BEGIN Data block
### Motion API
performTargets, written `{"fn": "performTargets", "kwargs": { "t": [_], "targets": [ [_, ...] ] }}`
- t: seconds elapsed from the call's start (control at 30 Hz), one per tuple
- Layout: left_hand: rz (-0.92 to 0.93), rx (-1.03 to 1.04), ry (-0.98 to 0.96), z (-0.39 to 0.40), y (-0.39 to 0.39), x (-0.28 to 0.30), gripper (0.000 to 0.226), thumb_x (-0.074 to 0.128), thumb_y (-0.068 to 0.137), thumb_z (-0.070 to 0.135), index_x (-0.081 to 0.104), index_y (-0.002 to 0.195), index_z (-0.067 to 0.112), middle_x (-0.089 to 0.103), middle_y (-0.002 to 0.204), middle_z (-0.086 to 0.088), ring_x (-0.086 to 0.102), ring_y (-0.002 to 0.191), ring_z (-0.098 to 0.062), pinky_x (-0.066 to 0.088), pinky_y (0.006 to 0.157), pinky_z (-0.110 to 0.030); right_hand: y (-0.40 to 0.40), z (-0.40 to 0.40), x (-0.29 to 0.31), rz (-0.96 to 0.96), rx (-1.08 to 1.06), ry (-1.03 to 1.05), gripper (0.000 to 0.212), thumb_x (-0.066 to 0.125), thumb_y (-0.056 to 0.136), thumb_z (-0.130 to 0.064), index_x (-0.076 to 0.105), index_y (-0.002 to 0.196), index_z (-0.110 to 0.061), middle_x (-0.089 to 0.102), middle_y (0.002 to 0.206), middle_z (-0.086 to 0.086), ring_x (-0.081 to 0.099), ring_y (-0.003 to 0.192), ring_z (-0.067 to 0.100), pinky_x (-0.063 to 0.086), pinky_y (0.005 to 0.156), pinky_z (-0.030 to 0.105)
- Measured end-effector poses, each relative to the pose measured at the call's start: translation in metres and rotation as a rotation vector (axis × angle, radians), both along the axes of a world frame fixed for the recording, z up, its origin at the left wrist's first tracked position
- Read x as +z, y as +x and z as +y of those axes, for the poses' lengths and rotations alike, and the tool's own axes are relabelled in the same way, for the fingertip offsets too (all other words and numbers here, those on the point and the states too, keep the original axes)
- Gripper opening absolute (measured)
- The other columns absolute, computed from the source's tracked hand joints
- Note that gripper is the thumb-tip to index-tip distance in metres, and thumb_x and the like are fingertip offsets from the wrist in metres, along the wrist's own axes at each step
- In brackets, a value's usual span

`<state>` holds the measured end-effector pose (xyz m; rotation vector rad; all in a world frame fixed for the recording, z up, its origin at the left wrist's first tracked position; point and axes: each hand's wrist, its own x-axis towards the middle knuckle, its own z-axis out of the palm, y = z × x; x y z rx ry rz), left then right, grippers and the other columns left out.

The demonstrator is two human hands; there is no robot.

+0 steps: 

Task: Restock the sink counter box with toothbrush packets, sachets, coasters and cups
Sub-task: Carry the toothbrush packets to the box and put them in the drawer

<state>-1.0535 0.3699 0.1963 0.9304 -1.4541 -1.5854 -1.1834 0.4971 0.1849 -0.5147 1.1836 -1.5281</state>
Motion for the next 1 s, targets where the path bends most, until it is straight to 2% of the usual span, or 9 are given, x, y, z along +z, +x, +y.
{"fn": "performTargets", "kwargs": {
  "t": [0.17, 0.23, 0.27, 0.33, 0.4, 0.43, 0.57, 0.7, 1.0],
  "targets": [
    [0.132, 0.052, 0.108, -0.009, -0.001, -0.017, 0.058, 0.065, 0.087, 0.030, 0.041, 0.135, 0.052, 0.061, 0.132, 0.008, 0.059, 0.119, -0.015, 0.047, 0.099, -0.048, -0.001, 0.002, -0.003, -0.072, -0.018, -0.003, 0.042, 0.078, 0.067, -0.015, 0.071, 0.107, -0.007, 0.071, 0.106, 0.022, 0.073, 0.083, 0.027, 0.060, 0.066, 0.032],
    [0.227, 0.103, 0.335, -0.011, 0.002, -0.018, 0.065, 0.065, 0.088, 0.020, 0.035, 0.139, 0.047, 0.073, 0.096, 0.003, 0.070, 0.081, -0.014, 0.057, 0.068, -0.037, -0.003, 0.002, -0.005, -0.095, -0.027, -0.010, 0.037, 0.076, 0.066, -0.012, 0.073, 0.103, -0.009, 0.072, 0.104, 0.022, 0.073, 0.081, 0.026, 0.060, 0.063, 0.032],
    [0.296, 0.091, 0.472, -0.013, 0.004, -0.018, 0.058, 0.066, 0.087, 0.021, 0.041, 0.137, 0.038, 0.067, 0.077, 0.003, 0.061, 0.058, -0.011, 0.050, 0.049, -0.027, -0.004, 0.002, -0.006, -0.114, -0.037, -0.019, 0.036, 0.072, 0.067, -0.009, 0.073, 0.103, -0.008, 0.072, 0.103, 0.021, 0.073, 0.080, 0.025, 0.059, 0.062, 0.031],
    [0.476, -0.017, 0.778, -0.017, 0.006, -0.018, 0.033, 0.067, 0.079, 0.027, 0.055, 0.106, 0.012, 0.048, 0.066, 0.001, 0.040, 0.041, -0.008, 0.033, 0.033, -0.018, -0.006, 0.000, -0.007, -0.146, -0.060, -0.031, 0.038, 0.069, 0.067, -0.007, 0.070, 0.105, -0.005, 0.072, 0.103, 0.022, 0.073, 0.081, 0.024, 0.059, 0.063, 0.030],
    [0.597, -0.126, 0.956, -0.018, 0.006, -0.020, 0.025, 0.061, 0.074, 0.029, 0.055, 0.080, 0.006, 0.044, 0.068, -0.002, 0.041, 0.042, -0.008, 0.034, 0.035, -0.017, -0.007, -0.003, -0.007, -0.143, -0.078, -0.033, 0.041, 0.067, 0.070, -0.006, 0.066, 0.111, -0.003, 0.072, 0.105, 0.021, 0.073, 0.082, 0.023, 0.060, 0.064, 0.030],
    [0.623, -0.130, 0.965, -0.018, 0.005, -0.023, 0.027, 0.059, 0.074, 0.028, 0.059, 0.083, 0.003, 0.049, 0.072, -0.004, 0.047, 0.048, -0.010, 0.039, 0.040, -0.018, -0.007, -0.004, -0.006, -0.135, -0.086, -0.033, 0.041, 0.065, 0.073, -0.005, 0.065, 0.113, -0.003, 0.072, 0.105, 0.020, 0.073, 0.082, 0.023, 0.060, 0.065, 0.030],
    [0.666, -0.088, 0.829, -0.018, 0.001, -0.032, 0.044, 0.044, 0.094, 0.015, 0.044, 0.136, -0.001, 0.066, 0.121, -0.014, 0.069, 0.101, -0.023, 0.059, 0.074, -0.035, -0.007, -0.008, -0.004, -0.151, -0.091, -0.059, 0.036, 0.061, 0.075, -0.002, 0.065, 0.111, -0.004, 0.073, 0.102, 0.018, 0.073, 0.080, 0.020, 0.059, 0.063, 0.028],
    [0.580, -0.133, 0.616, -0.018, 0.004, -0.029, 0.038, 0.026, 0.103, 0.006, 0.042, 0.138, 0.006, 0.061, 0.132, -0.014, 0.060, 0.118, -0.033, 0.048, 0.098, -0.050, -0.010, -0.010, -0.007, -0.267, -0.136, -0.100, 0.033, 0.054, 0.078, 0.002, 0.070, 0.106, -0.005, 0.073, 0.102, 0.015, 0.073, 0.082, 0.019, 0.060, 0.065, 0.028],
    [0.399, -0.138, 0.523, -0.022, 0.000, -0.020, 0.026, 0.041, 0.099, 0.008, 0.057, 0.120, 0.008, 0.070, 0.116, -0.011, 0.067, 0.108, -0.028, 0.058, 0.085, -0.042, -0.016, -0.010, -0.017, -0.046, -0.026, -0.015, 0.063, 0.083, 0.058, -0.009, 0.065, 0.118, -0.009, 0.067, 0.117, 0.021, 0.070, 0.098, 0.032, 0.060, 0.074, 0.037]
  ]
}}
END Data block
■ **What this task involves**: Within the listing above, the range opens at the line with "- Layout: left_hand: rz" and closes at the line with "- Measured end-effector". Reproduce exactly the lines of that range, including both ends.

■ **Output**:
- Layout: left_hand: rz (-0.92 to 0.93), rx (-1.03 to 1.04), ry (-0.98 to 0.96), z (-0.39 to 0.40), y (-0.39 to 0.39), x (-0.28 to 0.30), gripper (0.000 to 0.226), thumb_x (-0.074 to 0.128), thumb_y (-0.068 to 0.137), thumb_z (-0.070 to 0.135), index_x (-0.081 to 0.104), index_y (-0.002 to 0.195), index_z (-0.067 to 0.112), middle_x (-0.089 to 0.103), middle_y (-0.002 to 0.204), middle_z (-0.086 to 0.088), ring_x (-0.086 to 0.102), ring_y (-0.002 to 0.191), ring_z (-0.098 to 0.062), pinky_x (-0.066 to 0.088), pinky_y (0.006 to 0.157), pinky_z (-0.110 to 0.030); right_hand: y (-0.40 to 0.40), z (-0.40 to 0.40), x (-0.29 to 0.31), rz (-0.96 to 0.96), rx (-1.08 to 1.06), ry (-1.03 to 1.05), gripper (0.000 to 0.212), thumb_x (-0.066 to 0.125), thumb_y (-0.056 to 0.136), thumb_z (-0.130 to 0.064), index_x (-0.076 to 0.105), index_y (-0.002 to 0.196), index_z (-0.110 to 0.061), middle_x (-0.089 to 0.102), middle_y (0.002 to 0.206), middle_z (-0.086 to 0.086), ring_x (-0.081 to 0.099), ring_y (-0.003 to 0.192), ring_z (-0.067 to 0.100), pinky_x (-0.063 to 0.086), pinky_y (0.005 to 0.156), pinky_z (-0.030 to 0.105)
- Measured end-effector poses, each relative to the pose measured at the call's start: translation in metres and rotation as a rotation vector (axis × angle, radians), both along the axes of a world frame fixed for the recording, z up, its origin at the left wrist's first tracked position

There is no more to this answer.